**Stored entries**:
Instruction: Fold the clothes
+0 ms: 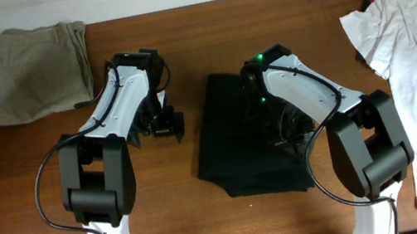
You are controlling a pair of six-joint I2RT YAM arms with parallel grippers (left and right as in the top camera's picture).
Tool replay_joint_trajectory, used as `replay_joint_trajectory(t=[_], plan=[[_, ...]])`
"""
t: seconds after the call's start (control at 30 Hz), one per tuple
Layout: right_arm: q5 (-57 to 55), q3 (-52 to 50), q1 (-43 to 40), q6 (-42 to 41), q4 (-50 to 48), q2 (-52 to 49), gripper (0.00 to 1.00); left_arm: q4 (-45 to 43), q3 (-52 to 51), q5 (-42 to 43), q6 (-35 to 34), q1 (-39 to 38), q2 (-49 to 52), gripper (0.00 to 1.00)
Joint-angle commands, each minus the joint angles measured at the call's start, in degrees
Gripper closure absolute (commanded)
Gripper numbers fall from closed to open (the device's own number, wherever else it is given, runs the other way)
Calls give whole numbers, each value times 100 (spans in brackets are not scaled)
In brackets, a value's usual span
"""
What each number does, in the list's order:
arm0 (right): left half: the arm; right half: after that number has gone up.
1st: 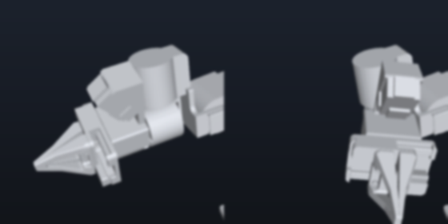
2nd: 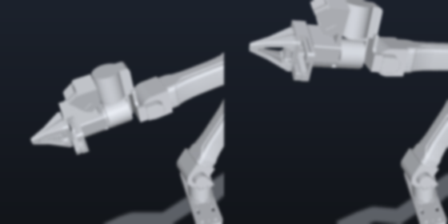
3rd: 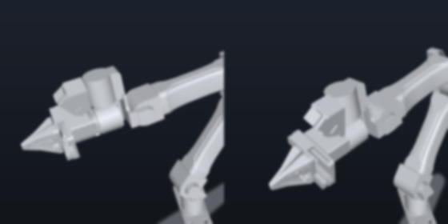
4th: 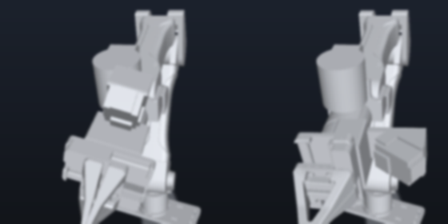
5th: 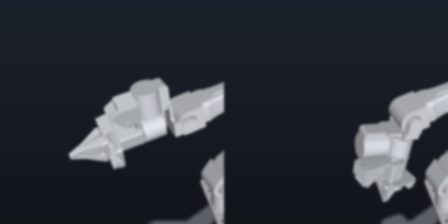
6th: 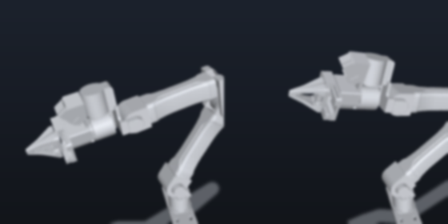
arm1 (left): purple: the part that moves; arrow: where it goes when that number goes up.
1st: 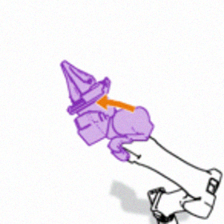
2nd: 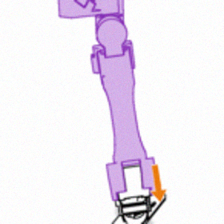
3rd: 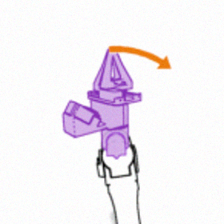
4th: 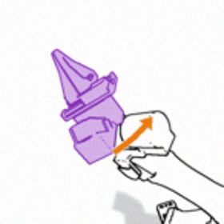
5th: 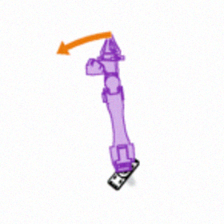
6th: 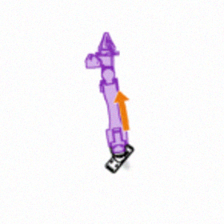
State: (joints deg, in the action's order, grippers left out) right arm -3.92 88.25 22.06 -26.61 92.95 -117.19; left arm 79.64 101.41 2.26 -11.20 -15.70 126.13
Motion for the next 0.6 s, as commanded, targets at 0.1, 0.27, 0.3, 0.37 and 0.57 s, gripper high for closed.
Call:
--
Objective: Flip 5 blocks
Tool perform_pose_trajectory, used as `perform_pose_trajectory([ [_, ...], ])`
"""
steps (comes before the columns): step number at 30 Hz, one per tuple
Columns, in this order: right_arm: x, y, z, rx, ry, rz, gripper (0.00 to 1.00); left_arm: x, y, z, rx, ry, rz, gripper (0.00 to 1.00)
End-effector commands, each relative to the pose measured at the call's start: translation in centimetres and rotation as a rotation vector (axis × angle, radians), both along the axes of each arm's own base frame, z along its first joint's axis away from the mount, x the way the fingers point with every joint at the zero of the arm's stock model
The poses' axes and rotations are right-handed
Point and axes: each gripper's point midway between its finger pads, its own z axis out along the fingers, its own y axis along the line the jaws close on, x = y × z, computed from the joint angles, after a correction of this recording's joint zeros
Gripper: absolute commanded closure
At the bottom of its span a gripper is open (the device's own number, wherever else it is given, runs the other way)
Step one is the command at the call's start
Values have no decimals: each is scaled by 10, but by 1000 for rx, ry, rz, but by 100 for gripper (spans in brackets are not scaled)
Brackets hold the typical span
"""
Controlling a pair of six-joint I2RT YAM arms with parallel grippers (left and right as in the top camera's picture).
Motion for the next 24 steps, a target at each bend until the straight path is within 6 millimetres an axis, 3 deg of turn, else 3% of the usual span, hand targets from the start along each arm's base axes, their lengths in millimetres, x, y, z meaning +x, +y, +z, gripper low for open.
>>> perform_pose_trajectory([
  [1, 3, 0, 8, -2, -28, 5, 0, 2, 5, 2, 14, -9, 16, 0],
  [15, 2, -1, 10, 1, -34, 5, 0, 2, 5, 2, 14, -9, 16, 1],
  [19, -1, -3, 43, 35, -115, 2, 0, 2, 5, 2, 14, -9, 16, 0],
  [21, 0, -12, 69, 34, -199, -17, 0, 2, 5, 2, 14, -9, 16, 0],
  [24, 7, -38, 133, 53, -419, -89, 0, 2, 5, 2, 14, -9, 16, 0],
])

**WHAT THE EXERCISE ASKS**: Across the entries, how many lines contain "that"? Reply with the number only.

**EXPECTED OUTPUT**: 2